Si nos creciese la nariz como a Pinocho cada vez que mentimos, tendríamos un problema. Y grave. Ya decía Tim Roth en la serie Lie To Me (basada en la investigación del psicólogo Paul Ekman sobre cómo las microexpresiones faciales se usan para detectar mentiras), que una persona dice hasta tres falacias por cada diez minutos de conversación que mantiene. Y no iba muy desencaminado. Dejando al margen patologías, lo cierto es que los estudios sobre este campo van desde los 4 hasta los 200 embustes en solo 24 horas, y hasta se apunta a que se miente más por las tardes. Reconozcámoslo: todos mentimos. «O para quedar bien, o para evitar la consecuencia de cosas que negamos que hemos hecho si creemos que nos perjudica», explica la psicoterapeuta Judith Diéguez. La psicóloga Eva Sández señala otra causa detrás de la mentira: la falta de asertividad, es decir, no ser personas que no expresan sus ideas con franqueza. «Una persona asertiva dice la verdad y punto, pero cuando nos cuesta y nos tenemos que justificar mentimos, muchas veces como estrategia de enfrentamiento», señala, y alerta de que la cantidad «va en función de la vida social y de lo que se tenga que interactuar con otros». 

ELLOS MÁS QUE ELLAS

Aunque todos somos un poco como Jim Carrey en Mentiroso Compulsivo, existen bandos. Según un sondeo entre 2.000 británicos publicado en el Daily Mail, los hombres mienten el doble que las mujeres, ya que ellos aseguran decir unas seis al día, mientras que ellas solo tres. «Incluso hay estudios que alegan que los hombres mienten para quedar bien en aspectos que afectan a su imagen, y las mujeres más sobre lo que no hacemos de apoyo a los demás, ya que nos vendemos como maternales o cuidadoras», asegura Judith.
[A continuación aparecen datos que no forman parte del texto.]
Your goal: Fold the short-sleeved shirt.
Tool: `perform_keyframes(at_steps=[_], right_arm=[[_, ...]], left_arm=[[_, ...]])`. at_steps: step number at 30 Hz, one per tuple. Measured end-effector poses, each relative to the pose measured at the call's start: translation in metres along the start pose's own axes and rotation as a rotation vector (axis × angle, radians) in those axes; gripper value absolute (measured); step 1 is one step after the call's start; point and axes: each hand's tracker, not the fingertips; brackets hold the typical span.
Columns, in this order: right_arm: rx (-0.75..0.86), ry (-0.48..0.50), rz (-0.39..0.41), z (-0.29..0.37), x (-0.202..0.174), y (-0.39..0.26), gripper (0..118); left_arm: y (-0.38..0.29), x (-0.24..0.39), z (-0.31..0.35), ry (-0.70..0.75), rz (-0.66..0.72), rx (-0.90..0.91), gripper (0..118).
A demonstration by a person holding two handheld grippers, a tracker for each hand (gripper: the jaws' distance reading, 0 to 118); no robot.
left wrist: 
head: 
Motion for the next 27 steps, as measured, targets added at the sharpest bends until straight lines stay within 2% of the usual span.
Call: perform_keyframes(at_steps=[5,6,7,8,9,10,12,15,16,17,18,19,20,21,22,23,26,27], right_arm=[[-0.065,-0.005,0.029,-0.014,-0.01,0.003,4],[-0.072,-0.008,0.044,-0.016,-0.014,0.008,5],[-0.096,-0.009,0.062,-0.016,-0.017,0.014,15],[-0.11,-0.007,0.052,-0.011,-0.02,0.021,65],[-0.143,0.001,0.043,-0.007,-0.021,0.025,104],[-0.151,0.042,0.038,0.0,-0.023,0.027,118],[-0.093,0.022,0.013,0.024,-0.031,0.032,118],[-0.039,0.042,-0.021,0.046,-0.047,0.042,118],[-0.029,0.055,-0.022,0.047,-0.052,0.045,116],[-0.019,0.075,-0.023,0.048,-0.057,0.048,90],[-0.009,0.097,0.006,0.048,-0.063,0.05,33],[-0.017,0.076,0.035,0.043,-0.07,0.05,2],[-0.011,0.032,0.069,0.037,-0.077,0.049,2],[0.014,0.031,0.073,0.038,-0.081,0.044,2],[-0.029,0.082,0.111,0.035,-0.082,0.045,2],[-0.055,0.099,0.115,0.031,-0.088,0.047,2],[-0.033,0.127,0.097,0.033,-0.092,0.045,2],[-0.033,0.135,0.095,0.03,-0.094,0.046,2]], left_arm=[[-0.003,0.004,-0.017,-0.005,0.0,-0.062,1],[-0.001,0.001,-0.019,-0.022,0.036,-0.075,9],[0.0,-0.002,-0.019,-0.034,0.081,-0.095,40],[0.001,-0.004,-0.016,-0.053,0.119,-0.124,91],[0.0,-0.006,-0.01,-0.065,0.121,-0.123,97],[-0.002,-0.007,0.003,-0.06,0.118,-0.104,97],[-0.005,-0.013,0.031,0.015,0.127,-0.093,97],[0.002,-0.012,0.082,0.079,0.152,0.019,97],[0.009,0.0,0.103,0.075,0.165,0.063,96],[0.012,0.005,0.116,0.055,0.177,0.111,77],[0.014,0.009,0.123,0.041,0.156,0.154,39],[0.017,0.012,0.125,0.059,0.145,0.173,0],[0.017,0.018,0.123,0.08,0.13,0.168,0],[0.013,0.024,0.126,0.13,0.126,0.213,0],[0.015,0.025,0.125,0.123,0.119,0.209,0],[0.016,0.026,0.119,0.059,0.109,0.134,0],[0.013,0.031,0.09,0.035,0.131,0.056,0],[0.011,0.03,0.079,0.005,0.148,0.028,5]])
Eso sí, ambos sexos coincidían en la mentira más repetida: el tradicional «bien» a la típica pregunta-saludo de «¿qué tal estás?». Quizás para evitar iniciar una conversación con mal pie. 
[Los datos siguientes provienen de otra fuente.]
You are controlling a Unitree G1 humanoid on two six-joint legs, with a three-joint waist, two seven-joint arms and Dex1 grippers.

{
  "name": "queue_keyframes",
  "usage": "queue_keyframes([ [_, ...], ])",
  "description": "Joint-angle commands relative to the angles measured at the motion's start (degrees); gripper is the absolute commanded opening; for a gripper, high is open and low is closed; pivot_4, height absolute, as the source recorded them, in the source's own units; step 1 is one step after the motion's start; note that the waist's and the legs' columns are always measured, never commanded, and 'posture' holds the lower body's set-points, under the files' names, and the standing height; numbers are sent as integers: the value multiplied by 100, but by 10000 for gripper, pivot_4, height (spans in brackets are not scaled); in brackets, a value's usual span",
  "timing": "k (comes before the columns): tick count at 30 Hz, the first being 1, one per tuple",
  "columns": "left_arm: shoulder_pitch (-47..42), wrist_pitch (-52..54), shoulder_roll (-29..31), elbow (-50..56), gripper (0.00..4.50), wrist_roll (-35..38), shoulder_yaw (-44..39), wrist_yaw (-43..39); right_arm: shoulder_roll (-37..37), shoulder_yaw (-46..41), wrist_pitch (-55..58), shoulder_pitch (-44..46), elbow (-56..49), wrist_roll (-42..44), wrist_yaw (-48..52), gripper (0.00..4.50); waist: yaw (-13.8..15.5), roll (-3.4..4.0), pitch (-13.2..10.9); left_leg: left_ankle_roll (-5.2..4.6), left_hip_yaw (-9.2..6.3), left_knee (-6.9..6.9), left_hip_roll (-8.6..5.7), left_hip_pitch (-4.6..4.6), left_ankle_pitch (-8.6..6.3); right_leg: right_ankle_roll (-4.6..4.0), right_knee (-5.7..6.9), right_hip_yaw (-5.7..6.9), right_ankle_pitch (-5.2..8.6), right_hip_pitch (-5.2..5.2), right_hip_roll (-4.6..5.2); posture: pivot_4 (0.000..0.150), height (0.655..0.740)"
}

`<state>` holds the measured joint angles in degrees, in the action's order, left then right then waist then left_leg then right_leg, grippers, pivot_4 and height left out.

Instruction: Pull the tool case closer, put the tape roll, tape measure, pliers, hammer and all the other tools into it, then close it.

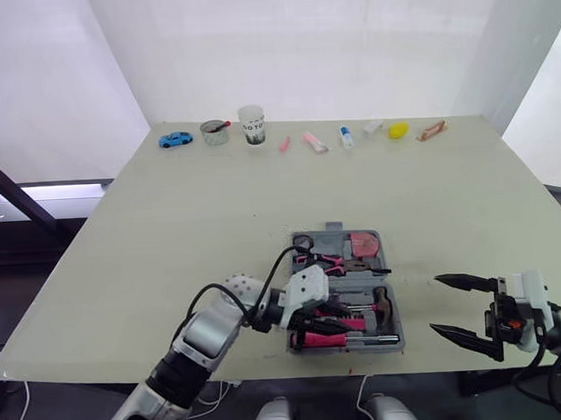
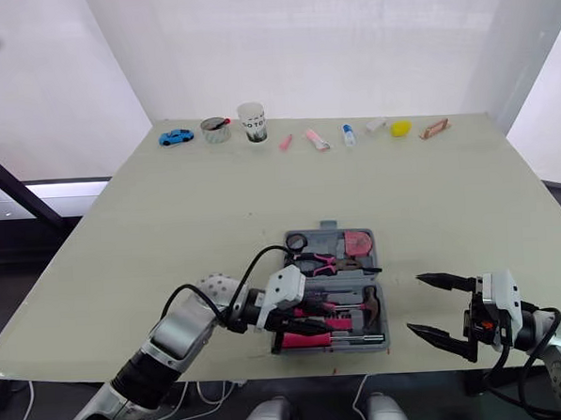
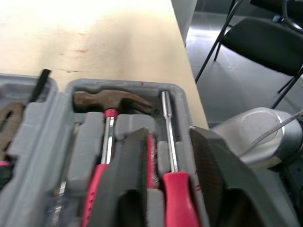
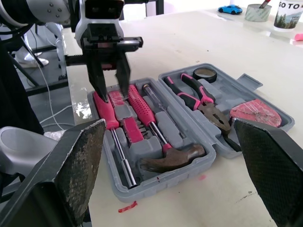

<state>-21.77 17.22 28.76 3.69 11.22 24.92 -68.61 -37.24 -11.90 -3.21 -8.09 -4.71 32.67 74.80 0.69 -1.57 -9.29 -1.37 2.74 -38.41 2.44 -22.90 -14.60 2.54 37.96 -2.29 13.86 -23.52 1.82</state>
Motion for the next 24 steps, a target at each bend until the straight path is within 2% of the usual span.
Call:
queue_keyframes([
  [1, 117, -414, -67, -109, 338, 4, -23, -56, -2, -78, -126, -16, -147, 34, 10, 45000, -4, 0, 0, 0, 0, 0, 0, 0, 0, 0, 0, 0, 0, 0, 0, 1500, 7400],
  [9, 138, -996, -191, -720, 338, -260, 85, -101, 12, -83, -147, -29, -162, 21, -23, 45000, 0, 0, 0, 0, 1, 0, 0, 0, 0, 0, 0, 0, 0, 0, 0, 1500, 7400],
  [24, 525, -1457, -283, -1546, 338, -672, 282, -137, 24, -102, -184, -89, -152, 8, -55, 45000, -4, 14, 15, 0, 0, 0, 0, 2, 0, 0, 0, -1, 0, 1, 1, 1500, 7400],
])
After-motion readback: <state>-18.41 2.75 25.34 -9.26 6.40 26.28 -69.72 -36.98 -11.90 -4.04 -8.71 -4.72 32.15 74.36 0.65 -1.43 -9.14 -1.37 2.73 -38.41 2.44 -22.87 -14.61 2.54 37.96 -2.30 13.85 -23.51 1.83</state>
La clave en esto de las falacias son las mentiras piadosas. «Estafar a una persona no es lo mismo que decirle que le queda bien el corte de pelo», afirma Eva que admite que «siendo totalmente honestos podemos resultar hasta bordes o maleducados. Una persona que dijese la verdad al 100 % tendría problemas de integración». Y eso que, tal y como explica Judith, el engaño da más trabajo que la verdad. «Para mentir tienes que pensar en otra cosa, y ese proceso supone más activación del sistema nervioso que decir la verdad. Y es que, además del esfuerzo de acordarte de la historia que te has montado, tienes que construirla», asegura. 
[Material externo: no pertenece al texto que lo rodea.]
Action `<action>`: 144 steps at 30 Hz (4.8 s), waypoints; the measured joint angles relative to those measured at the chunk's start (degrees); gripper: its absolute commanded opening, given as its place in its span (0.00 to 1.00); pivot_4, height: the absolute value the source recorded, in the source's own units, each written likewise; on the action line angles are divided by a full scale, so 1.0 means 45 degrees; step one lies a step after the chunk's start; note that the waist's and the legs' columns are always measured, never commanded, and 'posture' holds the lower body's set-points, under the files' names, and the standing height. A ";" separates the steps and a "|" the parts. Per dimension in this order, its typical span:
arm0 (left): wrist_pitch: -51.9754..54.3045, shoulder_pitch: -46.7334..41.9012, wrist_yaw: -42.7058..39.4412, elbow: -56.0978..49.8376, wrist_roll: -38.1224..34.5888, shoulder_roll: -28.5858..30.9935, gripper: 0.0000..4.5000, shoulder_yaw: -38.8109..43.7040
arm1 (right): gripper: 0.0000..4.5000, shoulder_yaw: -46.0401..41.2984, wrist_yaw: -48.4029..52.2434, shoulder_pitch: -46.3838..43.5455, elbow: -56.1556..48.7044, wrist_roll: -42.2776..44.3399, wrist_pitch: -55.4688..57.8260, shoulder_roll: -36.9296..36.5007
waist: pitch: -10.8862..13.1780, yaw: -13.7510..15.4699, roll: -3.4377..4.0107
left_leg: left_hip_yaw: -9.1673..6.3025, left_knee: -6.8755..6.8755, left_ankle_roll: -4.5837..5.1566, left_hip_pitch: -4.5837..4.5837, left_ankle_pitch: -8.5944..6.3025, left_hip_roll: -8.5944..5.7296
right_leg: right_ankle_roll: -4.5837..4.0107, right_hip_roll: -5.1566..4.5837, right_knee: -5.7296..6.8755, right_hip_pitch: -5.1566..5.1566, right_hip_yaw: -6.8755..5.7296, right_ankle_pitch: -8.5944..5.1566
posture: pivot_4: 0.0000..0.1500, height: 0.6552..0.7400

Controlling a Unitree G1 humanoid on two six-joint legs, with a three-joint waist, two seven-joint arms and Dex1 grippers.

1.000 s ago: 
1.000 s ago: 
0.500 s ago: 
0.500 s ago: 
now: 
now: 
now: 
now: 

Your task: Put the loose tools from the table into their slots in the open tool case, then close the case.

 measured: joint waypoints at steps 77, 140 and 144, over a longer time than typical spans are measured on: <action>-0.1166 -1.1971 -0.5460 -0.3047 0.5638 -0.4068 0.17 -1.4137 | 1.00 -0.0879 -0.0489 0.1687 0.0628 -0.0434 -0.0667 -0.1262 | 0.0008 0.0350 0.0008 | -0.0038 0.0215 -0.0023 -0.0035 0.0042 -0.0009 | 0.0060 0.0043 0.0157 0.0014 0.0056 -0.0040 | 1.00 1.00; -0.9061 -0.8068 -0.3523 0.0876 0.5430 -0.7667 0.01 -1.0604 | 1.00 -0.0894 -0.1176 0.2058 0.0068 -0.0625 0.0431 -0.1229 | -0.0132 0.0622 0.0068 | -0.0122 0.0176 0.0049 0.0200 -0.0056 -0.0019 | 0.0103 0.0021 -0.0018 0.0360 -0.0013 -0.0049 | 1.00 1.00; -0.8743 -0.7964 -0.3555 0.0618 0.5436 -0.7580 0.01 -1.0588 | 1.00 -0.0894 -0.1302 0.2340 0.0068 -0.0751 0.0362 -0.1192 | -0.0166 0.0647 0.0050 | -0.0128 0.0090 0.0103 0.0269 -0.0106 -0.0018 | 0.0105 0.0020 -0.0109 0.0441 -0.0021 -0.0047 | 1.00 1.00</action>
Y, en medio de esta labor, aunque pensemos que somos grandes troleros, nada más lejos de la realidad: nuestro cuerpo nos delata. Aparte del cinéfilo detector de mentiras, existen trucos para detectar un engaño. «Cuando una persona miente se detecta con el lenguaje verbal: suele hacer la mirada techo-suelo y no te miran a los ojos, a veces se gesticula mucho, o se parpadea más, o no se tiene un tono adecuado», afirma Eva, que incide en que la postura y la mirada deben de ser coherentes con lo que se dice. «Incluso hay quien se pone colorado», apunta Judith. Y es que ya lo decían nuestros abuelos: «Se pilla antes a un mentiroso que a un cojo».